There is intense competition among start-ups in the field of analytics and AI due to the huge opportunities offered by the industry. To motivate more and more people to start their own business in this area, we’ll look at some successful entrepreneurial paths.
Today, we take a look at the journey of Venkat Raman, co-founder of Aryma Labs, a data science consultancy, and understand what it’s like to start an analytics company in the current scenario.
Never easy to quit a high paying job
Raman has eleven years of industry experience in software engineering, industrial engineering, marketing and advertising, with a solid background in statistics.
“It’s never easy to quit a high paying job. My co-founder Ridhima Kumar had launched Aryma Labs a year before my arrival, ”adds Raman. The motivation behind starting Aryma Labs came from the realization that many companies have huge treasures of data but don’t know how to extract actionable insights from it.

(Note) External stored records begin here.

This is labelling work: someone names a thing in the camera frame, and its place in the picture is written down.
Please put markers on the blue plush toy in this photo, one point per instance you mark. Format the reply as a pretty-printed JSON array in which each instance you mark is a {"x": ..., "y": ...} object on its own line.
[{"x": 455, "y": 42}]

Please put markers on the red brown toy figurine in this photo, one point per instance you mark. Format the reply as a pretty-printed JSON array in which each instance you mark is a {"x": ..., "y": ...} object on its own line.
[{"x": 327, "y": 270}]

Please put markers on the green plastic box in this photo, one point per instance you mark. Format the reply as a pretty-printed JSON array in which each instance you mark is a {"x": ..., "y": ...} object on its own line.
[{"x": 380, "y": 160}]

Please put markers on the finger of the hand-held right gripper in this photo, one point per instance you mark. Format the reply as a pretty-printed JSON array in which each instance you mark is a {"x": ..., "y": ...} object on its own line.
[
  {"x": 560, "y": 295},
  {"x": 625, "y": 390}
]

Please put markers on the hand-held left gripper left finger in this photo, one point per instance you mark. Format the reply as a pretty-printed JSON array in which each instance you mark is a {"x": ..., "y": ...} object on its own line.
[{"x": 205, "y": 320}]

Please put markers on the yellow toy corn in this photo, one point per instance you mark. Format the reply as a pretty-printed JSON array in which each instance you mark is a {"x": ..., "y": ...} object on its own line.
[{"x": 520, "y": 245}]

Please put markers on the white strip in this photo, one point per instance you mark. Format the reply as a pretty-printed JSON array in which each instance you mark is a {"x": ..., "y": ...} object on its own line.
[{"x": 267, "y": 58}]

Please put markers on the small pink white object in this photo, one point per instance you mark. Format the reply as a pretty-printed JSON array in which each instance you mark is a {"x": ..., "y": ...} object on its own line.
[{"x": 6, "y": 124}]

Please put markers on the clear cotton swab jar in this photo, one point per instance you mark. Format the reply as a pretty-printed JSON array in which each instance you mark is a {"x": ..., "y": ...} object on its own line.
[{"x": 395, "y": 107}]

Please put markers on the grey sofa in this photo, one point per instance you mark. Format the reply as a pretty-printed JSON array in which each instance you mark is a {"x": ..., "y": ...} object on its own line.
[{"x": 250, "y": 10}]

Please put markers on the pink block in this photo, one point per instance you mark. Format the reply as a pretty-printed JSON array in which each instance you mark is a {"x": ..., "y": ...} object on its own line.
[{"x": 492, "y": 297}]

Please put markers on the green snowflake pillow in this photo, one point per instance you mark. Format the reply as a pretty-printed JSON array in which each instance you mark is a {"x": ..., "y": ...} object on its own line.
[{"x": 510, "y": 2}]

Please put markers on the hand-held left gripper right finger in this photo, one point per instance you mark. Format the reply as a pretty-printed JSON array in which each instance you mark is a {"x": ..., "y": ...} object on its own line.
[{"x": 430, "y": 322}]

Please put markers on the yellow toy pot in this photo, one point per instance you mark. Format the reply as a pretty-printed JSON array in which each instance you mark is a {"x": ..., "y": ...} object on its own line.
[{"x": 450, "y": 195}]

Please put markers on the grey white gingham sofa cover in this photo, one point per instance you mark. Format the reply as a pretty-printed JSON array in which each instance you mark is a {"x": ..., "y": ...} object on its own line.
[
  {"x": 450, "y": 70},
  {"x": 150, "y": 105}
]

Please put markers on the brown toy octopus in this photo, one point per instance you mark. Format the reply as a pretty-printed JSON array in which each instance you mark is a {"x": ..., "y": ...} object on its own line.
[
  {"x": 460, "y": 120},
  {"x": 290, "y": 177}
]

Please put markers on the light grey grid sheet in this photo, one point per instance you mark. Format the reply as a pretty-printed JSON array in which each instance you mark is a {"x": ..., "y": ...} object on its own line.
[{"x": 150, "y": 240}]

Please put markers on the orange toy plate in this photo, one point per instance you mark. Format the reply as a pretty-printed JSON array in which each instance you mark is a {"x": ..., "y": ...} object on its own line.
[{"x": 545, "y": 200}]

There is also a dearth of talent who can properly apply data science to business problems. This void led to the creation of Aryma Labs.

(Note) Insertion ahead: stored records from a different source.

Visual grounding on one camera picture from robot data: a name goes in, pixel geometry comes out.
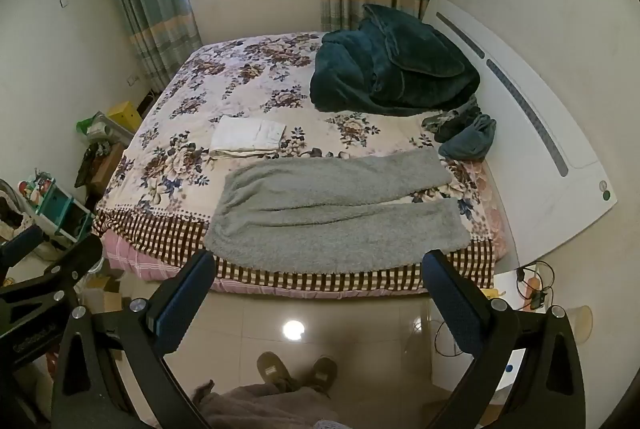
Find teal toy shelf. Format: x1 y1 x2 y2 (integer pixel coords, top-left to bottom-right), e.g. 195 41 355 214
20 169 94 246

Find person's left shoe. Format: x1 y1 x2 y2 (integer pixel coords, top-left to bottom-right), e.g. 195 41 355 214
256 351 297 393

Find yellow box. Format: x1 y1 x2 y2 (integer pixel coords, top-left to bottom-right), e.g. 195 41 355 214
107 101 144 134

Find brown wooden stool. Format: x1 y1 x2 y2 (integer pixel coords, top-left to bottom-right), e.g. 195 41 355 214
75 141 127 210

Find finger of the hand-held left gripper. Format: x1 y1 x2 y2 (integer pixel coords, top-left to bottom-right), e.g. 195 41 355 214
0 226 45 271
0 239 104 311

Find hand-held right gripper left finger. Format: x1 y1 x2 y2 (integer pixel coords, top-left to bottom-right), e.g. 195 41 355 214
52 249 216 429

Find person's brown fleece clothing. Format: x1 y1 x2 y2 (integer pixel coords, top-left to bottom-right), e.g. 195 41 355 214
192 380 342 429

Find light grey towel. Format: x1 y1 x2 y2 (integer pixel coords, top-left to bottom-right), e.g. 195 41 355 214
204 150 472 272

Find white headboard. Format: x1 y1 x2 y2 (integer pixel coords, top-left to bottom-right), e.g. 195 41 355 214
420 0 617 267

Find dark patterned garment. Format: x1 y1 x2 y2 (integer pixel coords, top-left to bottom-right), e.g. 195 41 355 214
421 95 484 144

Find person's right shoe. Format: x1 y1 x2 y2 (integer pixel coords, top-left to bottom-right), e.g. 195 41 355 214
300 356 339 398

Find white folded cloth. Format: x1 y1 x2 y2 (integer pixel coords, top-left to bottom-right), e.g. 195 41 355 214
209 115 287 158

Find person's shoe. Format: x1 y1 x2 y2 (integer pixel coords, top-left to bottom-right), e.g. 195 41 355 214
256 351 297 393
300 356 339 398

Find floral bed blanket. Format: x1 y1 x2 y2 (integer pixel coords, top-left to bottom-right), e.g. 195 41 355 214
94 31 501 297

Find green plastic bag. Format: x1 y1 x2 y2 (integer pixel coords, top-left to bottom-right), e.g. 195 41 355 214
76 111 109 138

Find beige round lamp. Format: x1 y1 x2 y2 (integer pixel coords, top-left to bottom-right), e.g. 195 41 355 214
565 305 595 346

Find blue-grey garment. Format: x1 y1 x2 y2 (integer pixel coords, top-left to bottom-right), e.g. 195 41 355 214
438 114 498 162

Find white side table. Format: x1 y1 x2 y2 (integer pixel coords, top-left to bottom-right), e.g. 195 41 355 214
430 261 560 406

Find dark green garment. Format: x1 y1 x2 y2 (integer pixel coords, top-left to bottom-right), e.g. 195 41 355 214
309 4 481 116

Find cardboard box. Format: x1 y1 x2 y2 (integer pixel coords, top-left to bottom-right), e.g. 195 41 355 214
80 276 126 316

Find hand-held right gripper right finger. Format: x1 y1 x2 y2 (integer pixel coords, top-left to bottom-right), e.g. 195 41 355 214
421 250 586 429

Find black cable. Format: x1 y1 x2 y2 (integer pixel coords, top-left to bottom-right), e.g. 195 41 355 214
515 260 557 310

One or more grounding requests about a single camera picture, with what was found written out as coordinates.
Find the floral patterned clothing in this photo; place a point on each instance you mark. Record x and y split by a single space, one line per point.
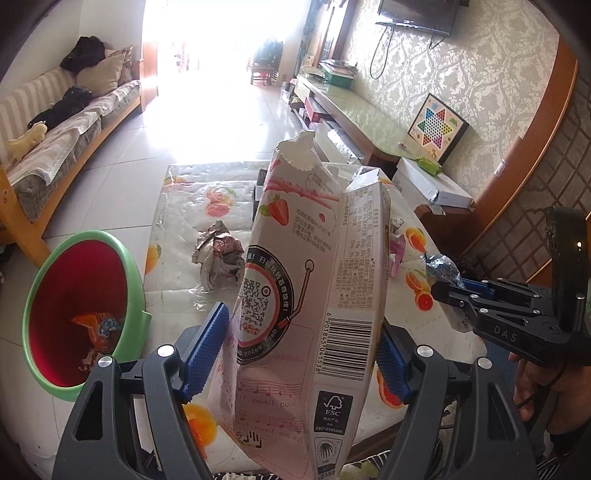
369 468

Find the wooden chair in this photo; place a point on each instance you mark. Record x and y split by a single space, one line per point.
265 64

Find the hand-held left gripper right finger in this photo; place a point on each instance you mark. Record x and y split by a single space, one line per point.
392 364

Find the wall television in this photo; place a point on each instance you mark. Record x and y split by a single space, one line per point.
415 14

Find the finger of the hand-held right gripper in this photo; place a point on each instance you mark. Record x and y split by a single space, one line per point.
508 293
457 302

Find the beige pillow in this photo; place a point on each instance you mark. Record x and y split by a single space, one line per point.
99 76

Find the long television cabinet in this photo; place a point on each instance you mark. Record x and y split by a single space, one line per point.
360 120

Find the wooden arch partition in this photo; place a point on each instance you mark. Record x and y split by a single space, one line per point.
517 221

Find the pink snack box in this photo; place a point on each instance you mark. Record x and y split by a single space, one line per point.
295 277

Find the patterned pillow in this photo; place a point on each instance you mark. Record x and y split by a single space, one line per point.
127 64

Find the orange snack wrapper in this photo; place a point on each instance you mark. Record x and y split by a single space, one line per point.
90 323

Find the white cardboard box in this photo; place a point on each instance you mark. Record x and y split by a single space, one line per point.
415 180

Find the black bundled clothing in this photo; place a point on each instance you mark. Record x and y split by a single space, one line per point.
83 53

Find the striped wooden sofa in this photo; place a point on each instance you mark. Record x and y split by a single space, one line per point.
69 134

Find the pink foil wrapper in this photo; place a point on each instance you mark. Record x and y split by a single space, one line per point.
397 254

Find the cream plush toy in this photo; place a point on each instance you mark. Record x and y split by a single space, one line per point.
25 141

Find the red silver foil wrapper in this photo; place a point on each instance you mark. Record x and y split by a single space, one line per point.
219 254

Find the star checkers board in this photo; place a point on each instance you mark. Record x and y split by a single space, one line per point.
436 127

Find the green red plastic basin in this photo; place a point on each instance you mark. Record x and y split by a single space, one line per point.
60 300

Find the green book stack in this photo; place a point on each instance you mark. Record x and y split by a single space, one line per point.
339 71

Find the brown cardboard box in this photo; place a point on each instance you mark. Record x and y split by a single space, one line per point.
259 198

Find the black flat clothing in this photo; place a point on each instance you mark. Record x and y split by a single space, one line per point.
60 108

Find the person's right hand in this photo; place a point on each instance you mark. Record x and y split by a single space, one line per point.
563 397

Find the green packet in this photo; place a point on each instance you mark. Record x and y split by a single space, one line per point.
428 165

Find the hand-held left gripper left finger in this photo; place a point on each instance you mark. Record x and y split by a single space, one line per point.
207 346

Aryma Labs is a data science start-up specializing in three key areas of market efficiency, time series forecasting and NLP. “We aim to provide customers with effective machine learning-based solutions that truly deliver long-term value. We provide these solutions in different fields and industries – CPG, manufacturing, e-commerce, supply chain, travel and hospitality, ”added Raman.

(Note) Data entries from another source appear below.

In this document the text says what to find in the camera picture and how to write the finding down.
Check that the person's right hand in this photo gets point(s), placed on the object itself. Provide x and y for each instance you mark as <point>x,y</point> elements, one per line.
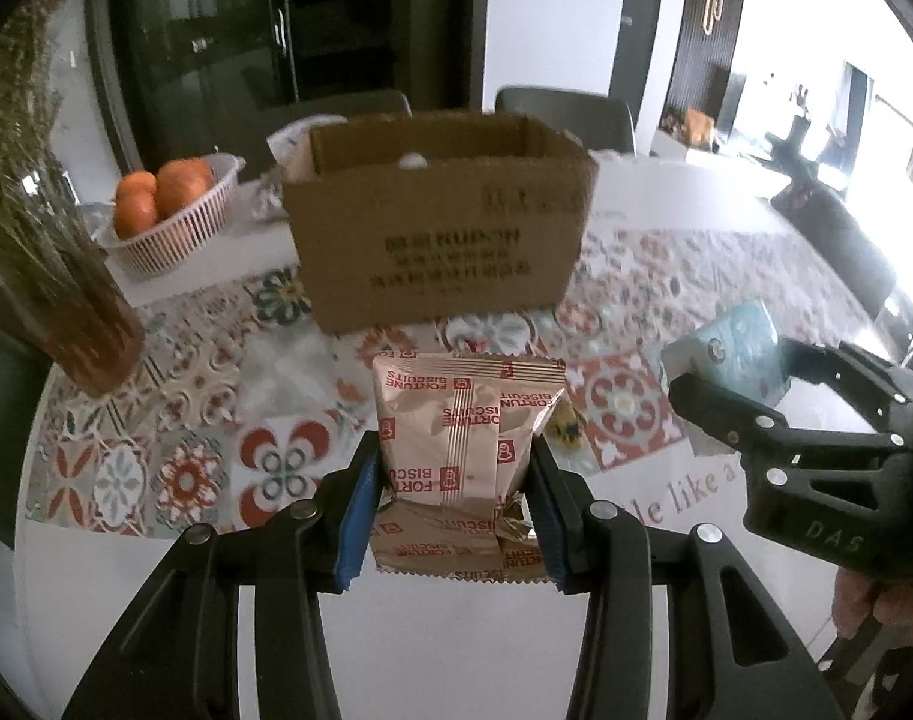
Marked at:
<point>899,604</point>

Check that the gold biscuit packet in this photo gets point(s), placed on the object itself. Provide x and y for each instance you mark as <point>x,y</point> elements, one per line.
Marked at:
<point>449,435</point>

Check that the dark framed glass sliding door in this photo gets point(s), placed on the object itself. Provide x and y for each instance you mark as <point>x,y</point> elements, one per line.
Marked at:
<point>239,22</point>

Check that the blue tissue packet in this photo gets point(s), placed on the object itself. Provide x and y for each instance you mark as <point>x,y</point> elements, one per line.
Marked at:
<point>734,349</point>

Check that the white plush bear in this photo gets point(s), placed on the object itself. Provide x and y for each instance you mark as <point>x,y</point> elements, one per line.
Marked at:
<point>414,160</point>

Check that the brown cardboard box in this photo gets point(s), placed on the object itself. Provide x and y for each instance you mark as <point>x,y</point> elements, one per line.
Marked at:
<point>441,240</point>

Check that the small yellow toy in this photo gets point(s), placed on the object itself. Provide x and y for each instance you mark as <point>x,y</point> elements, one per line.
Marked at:
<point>565,427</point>

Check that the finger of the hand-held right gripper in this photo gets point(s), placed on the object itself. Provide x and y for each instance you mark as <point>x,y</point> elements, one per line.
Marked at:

A huge shortage of good data scientists
Raman believes that the biggest challenge he has experienced with Kumar is the hiring and the current situation of COVID-19 (which has severely affected many sectors, around the world).
He says, “We have the numbers, but the quality just isn’t there. Choosing a good data scientist is literally like looking for a needle in a haystack.
Since data scientists are at the heart of any analytics business, Raman had to dig deep to solve the problem of hiring quality data scientists. The company has streamlined its process to allow for faster interviews. They hire people with good skills and then train them in statistical concepts. Sometimes it also requires unlearning the bad things they have learned. Once they have properly trained the interns and employees, they are put on real projects.
The first year is the biggest litmus test of an entrepreneur’s courage
As a young founder, Raman reports some important lessons he has learned over the past two and a half years of starting up. They are:
- Patience – Patience is a virtue at this time of expectation of instant results. As the young co-founder of a bootstrap start-up, he realized that patience is the key.
- Survive and never give up – The first year or so is the biggest litmus test of an entrepreneur’s courage and determination.
- Once the chasm is crossed, things gradually get easier.
Imperative to know your profession
If anyone wants to start a data science consultancy, a solid knowledge of statistics / machine learning and strong domain expertise is required for the business to take off. “The team grows around you much like a crystal grows around the first crystal particle,” adds Raman.
Data science as a field will evolve towards a policy of ‘doing more with less’
Raman believes that given the push for a smaller carbon footprint, data science as a field will evolve into a policy of “doing more with less”. This means that we are going to go back to basic statistical techniques. Statistics tend to emphasize the parsimony of models. In the 20th century, this emphasis was more due to technical constraints. But in the future, it will be for reasons like carbon footprint and data privacy, among others.